AWS cost anomalies: how Applicare catches the spike before the bill arrives

Applicare Engineering Team Feb 7, 2025 6 min read

The AWS bill problem

Cloud cost anomalies are uniquely painful: you don't find out about them until the end of the month, by which point the spending has already happened and the cause is often difficult to trace. A misconfigured Lambda, an accidental NAT gateway, a forgotten data transfer — these can add thousands of dollars to a bill before anyone notices.

Applicare correlates your AWS spend with application events — deploys, traffic surges, configuration changes — so you know why costs are changing before the bill arrives.

40%
Avg cloud cost reduction
Real-time
Spend anomaly detection
Deploy-correlated
Cost attribution

How cost anomaly detection works

Applicare ingests AWS Cost Explorer data at hourly granularity and builds per-service spend baselines — the same per-entity baseline approach used for performance metrics. When spend deviates from the baseline for a given service or resource type, IntelliSense flags it immediately rather than waiting for a budget alert threshold.

More importantly, Applicare correlates cost changes with the entity graph — so when spend spikes, it can tell you which deploy, which configuration change, or which traffic event caused it.

The three most common cost anomaly patterns we see

1. Data transfer from a new deployment
A service update that adds inter-region API calls can quietly add hundreds of dollars per day in data transfer charges. Applicare detects the new connection pattern in the entity graph and correlates it with the spend increase within hours of deployment.

2. Lambda cold start cascade
A Lambda function configured with insufficient provisioned concurrency will cold-start under load, dramatically increasing both execution time and cost. Applicare correlates Lambda execution duration spikes with cost increases and identifies the functions responsible.

3. Forgotten development resources
RDS instances, NAT gateways, and load balancers left running after a dev project ends are a persistent source of wasted spend. Applicare's entity graph identifies resources with zero traffic that continue to generate charges.

One of our customers discovered a NAT gateway processing 2TB per day of traffic from a misconfigured logging agent — $180/day in charges that had been running for 6 weeks. Applicare flagged it within 4 hours of the agent deployment.

Rightsizing recommendations

Beyond anomaly detection, Applicare continuously analyses resource utilisation against actual workload patterns to generate rightsizing recommendations.
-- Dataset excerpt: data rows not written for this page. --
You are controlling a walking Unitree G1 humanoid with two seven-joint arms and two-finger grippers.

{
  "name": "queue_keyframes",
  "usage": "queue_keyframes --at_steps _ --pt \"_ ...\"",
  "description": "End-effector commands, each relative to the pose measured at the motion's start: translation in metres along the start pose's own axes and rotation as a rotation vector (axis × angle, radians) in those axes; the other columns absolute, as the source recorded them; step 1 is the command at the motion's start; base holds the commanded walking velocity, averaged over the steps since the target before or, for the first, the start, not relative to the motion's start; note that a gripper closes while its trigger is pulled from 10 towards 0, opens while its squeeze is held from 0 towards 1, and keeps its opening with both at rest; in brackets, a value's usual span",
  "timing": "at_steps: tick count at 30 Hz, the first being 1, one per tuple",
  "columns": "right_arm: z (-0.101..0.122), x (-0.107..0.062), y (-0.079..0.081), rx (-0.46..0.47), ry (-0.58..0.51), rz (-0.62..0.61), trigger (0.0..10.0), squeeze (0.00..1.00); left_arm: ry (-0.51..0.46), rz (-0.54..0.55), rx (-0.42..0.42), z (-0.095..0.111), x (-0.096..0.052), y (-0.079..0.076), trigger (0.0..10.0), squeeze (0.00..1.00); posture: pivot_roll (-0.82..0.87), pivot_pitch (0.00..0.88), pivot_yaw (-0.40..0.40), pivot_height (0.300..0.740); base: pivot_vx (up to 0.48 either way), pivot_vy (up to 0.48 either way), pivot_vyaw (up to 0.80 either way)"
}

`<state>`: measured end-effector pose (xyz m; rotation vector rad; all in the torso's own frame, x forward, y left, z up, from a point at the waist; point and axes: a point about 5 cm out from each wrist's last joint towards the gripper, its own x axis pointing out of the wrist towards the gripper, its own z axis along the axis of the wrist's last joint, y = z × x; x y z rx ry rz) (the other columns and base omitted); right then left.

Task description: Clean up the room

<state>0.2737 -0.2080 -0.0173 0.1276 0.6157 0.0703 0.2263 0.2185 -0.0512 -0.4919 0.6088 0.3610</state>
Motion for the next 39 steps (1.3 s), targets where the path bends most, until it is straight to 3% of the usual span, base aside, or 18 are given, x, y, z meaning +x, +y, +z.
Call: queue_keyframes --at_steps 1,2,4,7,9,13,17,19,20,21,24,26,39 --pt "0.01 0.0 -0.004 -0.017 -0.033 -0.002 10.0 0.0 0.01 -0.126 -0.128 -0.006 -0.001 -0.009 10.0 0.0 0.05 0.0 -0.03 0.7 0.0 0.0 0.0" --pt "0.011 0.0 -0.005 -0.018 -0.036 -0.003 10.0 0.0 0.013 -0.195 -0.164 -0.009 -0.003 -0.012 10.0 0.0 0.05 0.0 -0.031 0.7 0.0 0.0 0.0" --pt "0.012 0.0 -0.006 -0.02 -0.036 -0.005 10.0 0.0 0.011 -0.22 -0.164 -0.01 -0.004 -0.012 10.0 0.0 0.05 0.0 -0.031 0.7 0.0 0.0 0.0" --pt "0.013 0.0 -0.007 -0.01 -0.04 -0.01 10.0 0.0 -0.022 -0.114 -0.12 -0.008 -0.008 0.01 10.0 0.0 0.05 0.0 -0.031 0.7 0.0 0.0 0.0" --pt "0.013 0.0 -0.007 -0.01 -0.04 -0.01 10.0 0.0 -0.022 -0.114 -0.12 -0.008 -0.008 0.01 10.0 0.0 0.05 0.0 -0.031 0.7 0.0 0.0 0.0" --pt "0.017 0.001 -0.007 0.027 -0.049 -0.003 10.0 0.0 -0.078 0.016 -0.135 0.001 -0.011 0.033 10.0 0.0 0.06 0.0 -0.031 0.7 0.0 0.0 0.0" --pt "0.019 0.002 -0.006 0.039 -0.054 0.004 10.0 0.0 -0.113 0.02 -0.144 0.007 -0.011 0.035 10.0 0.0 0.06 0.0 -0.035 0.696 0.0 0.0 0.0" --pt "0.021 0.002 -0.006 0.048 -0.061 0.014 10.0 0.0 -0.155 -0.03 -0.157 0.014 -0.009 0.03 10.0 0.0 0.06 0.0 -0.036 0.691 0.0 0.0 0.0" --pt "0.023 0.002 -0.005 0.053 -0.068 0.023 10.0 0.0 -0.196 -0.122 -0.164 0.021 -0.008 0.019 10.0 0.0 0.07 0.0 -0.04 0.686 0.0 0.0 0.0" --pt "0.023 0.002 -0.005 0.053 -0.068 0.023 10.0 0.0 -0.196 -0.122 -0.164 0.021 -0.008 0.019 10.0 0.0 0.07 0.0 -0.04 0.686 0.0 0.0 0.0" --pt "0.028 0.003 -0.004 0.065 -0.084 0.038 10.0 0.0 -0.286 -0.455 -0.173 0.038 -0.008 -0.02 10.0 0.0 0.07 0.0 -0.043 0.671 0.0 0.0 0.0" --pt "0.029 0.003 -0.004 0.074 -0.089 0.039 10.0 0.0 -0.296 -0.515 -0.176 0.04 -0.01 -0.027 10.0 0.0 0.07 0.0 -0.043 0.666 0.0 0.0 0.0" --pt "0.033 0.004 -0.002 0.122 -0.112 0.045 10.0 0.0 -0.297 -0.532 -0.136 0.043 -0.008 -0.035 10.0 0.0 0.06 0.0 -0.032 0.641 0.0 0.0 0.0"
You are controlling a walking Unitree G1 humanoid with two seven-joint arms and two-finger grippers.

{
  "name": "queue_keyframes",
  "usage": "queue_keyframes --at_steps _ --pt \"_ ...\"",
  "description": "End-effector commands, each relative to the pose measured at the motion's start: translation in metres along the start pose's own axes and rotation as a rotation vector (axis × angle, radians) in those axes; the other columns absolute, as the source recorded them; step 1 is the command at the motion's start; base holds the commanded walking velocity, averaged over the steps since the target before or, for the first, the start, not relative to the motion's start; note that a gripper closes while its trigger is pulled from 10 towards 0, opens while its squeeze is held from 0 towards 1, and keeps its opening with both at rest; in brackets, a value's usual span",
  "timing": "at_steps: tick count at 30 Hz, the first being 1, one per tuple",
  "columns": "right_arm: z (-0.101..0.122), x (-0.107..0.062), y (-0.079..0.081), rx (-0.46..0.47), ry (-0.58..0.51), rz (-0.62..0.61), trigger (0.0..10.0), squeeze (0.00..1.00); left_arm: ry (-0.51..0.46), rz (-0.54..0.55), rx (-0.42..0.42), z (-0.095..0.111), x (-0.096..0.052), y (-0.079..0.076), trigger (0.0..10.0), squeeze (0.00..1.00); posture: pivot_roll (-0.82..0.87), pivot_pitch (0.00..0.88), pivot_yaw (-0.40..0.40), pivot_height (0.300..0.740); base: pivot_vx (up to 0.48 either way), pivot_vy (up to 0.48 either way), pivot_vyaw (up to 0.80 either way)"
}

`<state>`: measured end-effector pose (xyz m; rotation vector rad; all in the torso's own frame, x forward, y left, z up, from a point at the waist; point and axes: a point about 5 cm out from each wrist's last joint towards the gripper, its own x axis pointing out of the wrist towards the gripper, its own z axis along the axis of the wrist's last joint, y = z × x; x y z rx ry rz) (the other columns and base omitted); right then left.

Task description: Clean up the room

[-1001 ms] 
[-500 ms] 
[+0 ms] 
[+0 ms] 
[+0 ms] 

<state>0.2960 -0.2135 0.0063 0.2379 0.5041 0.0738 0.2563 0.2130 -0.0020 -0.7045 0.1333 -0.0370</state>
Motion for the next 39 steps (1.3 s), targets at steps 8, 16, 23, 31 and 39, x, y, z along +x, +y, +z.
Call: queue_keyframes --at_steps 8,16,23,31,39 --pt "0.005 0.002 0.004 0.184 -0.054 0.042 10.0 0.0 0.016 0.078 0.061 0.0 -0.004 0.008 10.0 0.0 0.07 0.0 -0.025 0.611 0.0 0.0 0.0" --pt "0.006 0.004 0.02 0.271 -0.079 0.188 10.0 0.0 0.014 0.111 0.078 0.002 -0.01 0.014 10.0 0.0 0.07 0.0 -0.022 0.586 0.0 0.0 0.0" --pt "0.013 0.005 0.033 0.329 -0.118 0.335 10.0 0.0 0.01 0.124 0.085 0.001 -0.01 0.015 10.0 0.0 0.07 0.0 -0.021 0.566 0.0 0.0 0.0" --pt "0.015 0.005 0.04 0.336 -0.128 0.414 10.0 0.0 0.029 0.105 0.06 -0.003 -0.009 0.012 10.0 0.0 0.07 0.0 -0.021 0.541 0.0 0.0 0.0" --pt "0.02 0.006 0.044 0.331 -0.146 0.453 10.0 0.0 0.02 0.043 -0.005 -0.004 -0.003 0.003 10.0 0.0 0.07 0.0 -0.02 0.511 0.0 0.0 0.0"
Unlike AWS's built-in rightsizing tools, Applicare's recommendations are correlated with application performance data — so it won't suggest downsizing an instance that's running at 30% CPU but serving latency-sensitive traffic that would degrade on a smaller instance.

The 40% number

Across customers who implemented Applicare's rightsizing recommendations and resolved the anomalies it detected in their first 90 days, the median AWS cost reduction was 40%. The biggest contributors: rightsizing over-provisioned RDS instances (avg 35% of savings), eliminating data transfer anomalies (avg 28%), and right-sizing EC2 instances based on actual utilisation (avg 22%).